Cada vez que comienza un nuevo ciclo político, estoy menos seguro de que los españoles tengamos conocimiento, por falta de costumbre y por otras razones, del hondo significado de la palabra democracia.
Y sin embargo, difícilmente encontraremos una más utilizada.
Quienes vivimos, estudiamos y trabajamos, bajo la dictadura militar del franquismo, tenemos que considerar la hermosura del sistema democrático. A no pocos, algo de lo que les sedujo de la fe Evangélica, fue que las Iglesias (Asambleas Cristianas) eran democráticas: un creyente, una voz, un voto. Y bendijeron ese sistema enseñado en la Biblia: el gobierno del pueblo por el pueblo.
Así y todo,
todos sabemos que las democracias son aún muy imperfectas y en muchos casos, hipócritas. Todos sabemos, si reflexionamos un poco, cuantos desequilibrios de todo tipo se esconden en las democracias, como también sabemos que es el menos malo de los sistemas políticos.
“Desde el Corazón” sé que la democracia es un sistema de participación colectiva en la resolución de los problemas que nos afectan a todos. El punto medular de la democracia es la participación efectiva y voluntaria de los ciudadanos en la vida socio-política y espiritual; ¿es una democracia aquella que impide la realización espiritual de un pueblo?, y esto implica una responsabilidad solidaria y un compromiso serio en la consecución del bien común.
Promover verdaderamente la participación ciudadana es la cuestión básica de la democracia. Pero a ésta no cabe reducirla a la promoción de un Estado de libertad garantizada, por muy alta que nos parezca semejante cota.
Primero, porque si la libertad no tiene como fin la convivencia, acaba siempre en la soledad o en un cuerpo a cuerpo.
Segundo, porque entiendo “Desde el Corazón” que la democracia ha de aspirar a mucho más: al pleno desarrollo de la responsabilidad colectiva, a la libertad de que si un representante del pueblo, pertenece a un partido, pero en el debate político ve que un opositor tiene mayor raciocinio y veracidad en un proyecto, debe tener libertad de conciencia para no atarse a la intransigencia de la “disciplina de su partido”.
La democracia no es algo estático, es dinámico; si no progresa no es sólo que se paralice, sino que se malogra: o crece o se transforma en una hermosa mantenida.
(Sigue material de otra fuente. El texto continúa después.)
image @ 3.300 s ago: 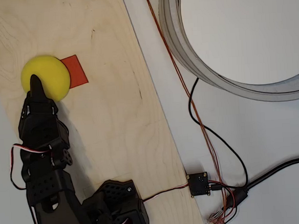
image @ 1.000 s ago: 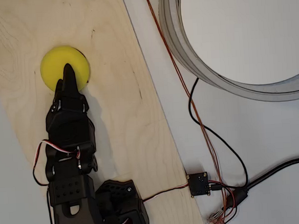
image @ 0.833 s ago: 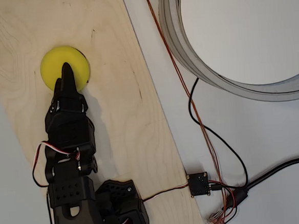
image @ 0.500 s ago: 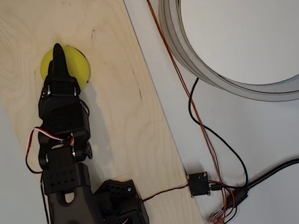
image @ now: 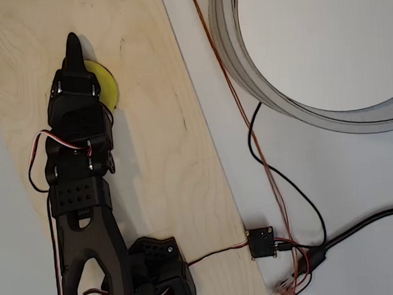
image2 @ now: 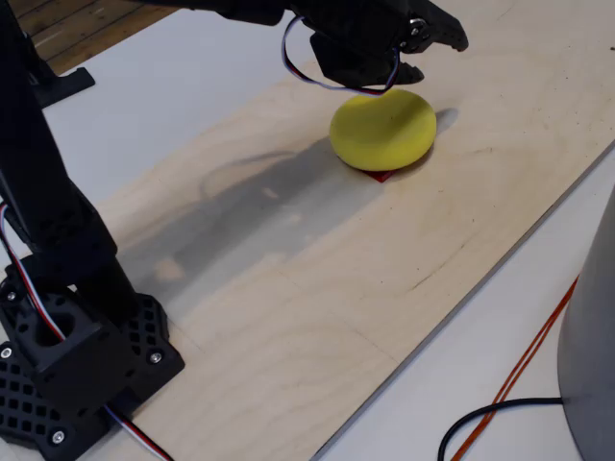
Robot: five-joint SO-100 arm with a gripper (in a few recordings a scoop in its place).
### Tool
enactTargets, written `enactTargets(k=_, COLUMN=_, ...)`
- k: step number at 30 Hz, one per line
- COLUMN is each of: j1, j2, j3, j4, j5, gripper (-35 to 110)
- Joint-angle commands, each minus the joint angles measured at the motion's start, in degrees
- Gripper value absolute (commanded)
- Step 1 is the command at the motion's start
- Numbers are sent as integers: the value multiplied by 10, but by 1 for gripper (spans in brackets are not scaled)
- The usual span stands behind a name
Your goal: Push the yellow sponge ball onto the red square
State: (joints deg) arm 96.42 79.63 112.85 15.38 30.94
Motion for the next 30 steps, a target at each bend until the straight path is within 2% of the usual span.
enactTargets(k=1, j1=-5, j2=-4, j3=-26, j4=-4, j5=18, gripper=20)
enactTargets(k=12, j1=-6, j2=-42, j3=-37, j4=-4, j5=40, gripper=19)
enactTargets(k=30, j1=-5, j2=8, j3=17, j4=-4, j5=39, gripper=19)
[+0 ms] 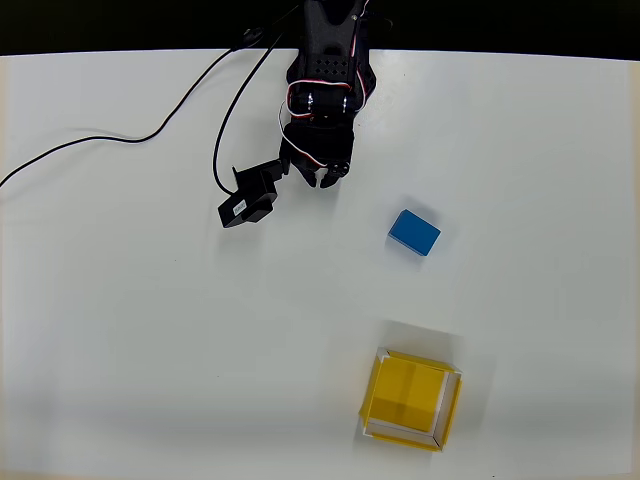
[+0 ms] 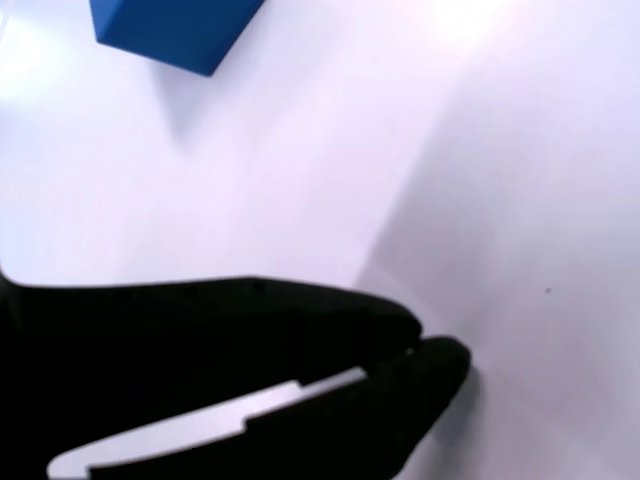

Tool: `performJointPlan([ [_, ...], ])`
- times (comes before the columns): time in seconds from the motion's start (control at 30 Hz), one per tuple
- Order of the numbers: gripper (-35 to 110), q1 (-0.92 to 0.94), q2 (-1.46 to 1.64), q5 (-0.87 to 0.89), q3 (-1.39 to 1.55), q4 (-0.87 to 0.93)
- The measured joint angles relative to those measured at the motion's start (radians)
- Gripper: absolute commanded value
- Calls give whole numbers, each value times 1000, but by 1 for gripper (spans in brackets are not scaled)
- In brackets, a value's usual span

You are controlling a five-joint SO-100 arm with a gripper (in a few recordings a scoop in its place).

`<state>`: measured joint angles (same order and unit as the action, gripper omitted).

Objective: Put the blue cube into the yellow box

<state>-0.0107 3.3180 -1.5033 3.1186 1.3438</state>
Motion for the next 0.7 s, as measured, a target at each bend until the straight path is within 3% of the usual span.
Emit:
performJointPlan([
  [0.43, 0, 5, 0, -80, 0, 0],
  [0.7, 17, 5, -20, -126, -8, -57],
])
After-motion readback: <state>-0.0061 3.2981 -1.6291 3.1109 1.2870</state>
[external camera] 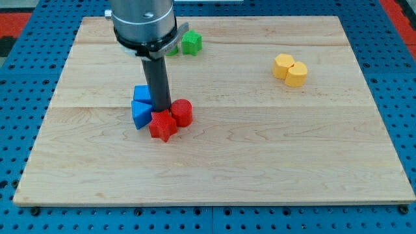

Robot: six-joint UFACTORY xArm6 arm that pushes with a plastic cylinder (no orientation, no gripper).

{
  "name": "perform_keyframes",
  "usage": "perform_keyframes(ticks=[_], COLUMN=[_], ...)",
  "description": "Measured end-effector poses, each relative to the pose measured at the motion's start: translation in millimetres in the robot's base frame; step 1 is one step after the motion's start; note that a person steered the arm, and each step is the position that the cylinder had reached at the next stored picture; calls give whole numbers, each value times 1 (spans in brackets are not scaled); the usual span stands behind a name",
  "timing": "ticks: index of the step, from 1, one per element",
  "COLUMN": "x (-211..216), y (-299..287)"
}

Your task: Push the red star along with the red circle to the up

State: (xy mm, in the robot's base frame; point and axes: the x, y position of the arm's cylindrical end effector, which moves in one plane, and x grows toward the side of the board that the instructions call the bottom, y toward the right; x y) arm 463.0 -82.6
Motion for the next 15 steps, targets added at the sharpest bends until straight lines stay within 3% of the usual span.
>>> perform_keyframes(ticks=[1,3,5,6,10,15], x=[27,46,101,105,29,10], y=[-1,-70,-56,-38,7,50])
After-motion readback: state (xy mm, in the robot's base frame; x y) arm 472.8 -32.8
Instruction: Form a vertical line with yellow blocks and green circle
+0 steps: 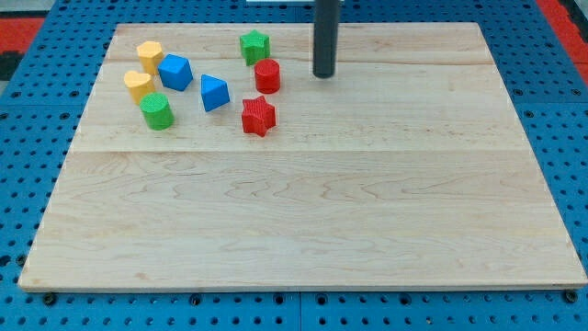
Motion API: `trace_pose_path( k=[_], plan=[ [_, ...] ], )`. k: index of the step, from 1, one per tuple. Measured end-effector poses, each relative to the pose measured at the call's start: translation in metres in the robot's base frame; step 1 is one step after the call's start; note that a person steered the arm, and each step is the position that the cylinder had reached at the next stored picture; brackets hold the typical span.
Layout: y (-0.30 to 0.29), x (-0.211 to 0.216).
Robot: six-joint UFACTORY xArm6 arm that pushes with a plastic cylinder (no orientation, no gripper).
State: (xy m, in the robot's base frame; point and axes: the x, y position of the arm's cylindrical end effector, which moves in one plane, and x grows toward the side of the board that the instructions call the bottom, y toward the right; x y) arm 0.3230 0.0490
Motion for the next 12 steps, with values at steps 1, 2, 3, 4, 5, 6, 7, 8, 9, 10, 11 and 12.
trace_pose_path(
  k=[1,2,3,4,5,6,7,8,9,10,11,12],
  plan=[
    [-0.012,0.027],
    [-0.021,0.028],
    [-0.021,0.028],
    [0.0,0.046],
    [-0.017,0.082],
    [0.0,0.087],
    [0.02,0.087],
    [0.044,0.148],
    [-0.005,0.2],
    [-0.094,0.176],
    [-0.112,0.143],
    [-0.168,0.114]
  ],
)
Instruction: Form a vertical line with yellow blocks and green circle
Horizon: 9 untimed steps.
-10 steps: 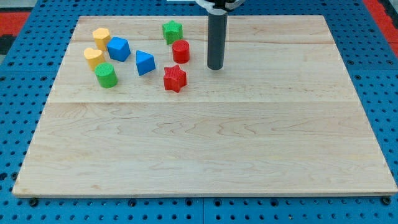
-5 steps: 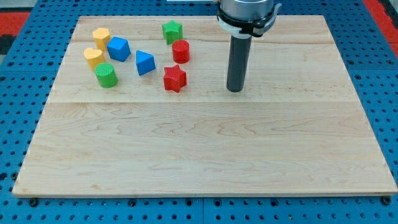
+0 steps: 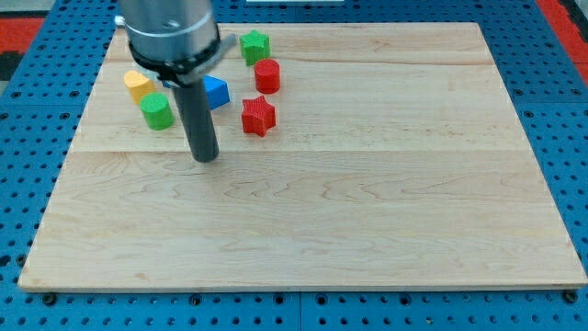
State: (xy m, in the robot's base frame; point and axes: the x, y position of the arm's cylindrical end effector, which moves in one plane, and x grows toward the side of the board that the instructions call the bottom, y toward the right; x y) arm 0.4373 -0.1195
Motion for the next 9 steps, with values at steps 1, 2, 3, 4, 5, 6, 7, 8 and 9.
trace_pose_path(
  k=[1,2,3,4,5,6,7,8,9],
  plan=[
    [0.01,-0.025],
    [-0.03,-0.051],
    [-0.07,-0.054],
    [-0.085,-0.033],
    [-0.08,-0.047],
    [-0.071,-0.068],
    [-0.071,-0.07],
    [-0.071,-0.084],
    [-0.071,-0.092]
  ],
)
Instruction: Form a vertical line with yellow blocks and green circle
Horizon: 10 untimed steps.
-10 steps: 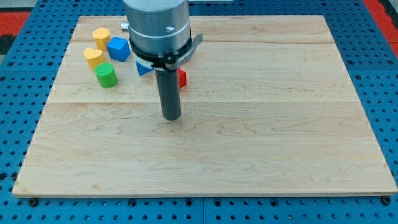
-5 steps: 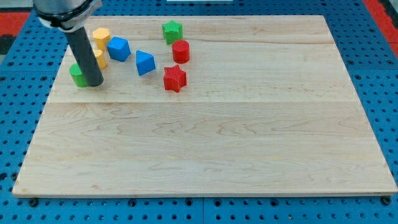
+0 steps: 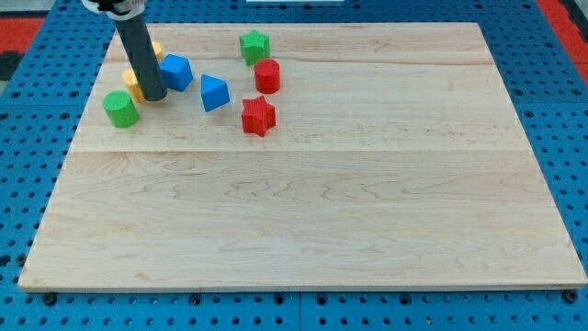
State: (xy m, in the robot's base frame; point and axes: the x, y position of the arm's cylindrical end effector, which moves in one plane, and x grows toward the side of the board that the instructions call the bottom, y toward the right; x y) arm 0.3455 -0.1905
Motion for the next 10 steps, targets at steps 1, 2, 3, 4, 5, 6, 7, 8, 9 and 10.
trace_pose_path(
  k=[1,2,3,4,5,6,7,8,9,10],
  plan=[
    [0.002,-0.016],
    [-0.002,-0.017],
    [-0.004,-0.017],
    [-0.004,-0.032],
    [-0.003,-0.046],
    [-0.004,-0.056],
    [-0.006,-0.088],
    [0.001,-0.094],
    [0.007,-0.094],
    [0.013,-0.091]
  ],
)
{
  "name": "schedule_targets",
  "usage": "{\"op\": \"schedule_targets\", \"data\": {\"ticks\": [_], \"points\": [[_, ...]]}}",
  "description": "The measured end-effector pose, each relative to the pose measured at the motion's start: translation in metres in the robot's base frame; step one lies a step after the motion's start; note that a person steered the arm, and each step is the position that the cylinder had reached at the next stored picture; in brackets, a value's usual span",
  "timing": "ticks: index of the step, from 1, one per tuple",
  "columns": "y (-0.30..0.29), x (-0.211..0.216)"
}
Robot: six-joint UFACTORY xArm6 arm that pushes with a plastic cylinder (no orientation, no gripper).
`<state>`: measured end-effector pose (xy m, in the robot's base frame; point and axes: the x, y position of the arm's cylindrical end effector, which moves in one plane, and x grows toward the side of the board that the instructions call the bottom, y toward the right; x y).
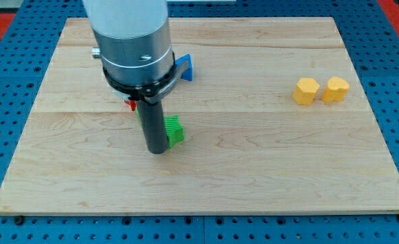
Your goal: Move the green star slightly to the right
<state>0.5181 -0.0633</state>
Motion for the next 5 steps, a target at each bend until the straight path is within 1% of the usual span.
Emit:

Si no avanza hacia sus más nobles formas de existencia, la democracia no quiere decir nada, y se fosilizará por sí sola como una cáscara hueca que a nada ampara y nada representa.
Las democracias no pueden funcionar por muchos debates políticos que hayan, ni medios de comunicación que la ensalcen, sin demócratas que de verdad participen con profundo sentido ético y no como simples administradores técnicos, en la solución de los principales problemas que afectan a nuestra sociedad.
La democracia, para mí, no es susceptible de ser considerada sólo como una forma de gobierno, ni una doctrina política. Definirla como la participación del pueblo en su propio regimiento es empequeñecerla. Como cristiano la siento como la actitud agente, vital y colectiva de la comunidad –y de cada uno de sus componentes‑ante los problemas que su propia evolución le plantea.
En el fondo, sucede como el cristianismo vivo: si lo ceñimos a una serie de normas, a un decálogo meramente moral, valiendo mucho, no es suficiente; si lo miramos como debe ser, como una savia que templa, transforma, anima, fortalece, uno por uno los miembros de su cuerpo social, es lo más respetable y funcional; si lo entendemos –como debe ser‑ como una vida amorosa y solidaria de vivir la vida entera y el mundo, la muerte, y lo que viene con la eternidad, nadie puede discutir su incalculable dimensión.
En definitiva, no se puede ser sobre todo, ni ante todo, ni nada más demócrata: eso, teniendo contenido, particularmente cuando se sale de un infierno dictatorial, no vale tanto. A la democracia hay que llenarla enseguida de comprensión, generosidad, esperanza, buen sentido, realidad, paz, gozo, entereza, humildad, templanza, benignidad y amor; ¿alguien discute estos valores?; pues esto es cristianismo; y si estos valores no los lleva la democracia, no pasará de ser una palabra griega y una vaga intención.
¿Recordamos la historia de los esclavos judíos en el desierto, camino de la libertad?
Constantemente protestaban y se quejaban ante su demócrata líder, Moisés, y lamentaban no poder disponer de las “ollas de Egipto”, esto es, el alimento que les entregaban sus antiguos tiranos.
Pues bien: al igual que los judíos alcanzaron la Tierra Prometida y un País libre ‑a pesar de sus quejas y tropiezos‑, también los creyentes y las sociedades de hoy seguiremos luchando pacíficamente por los valores de la libertad, la justicia y la misericordia, a pesar de las trampas, engaños y falsas políticas que acechan.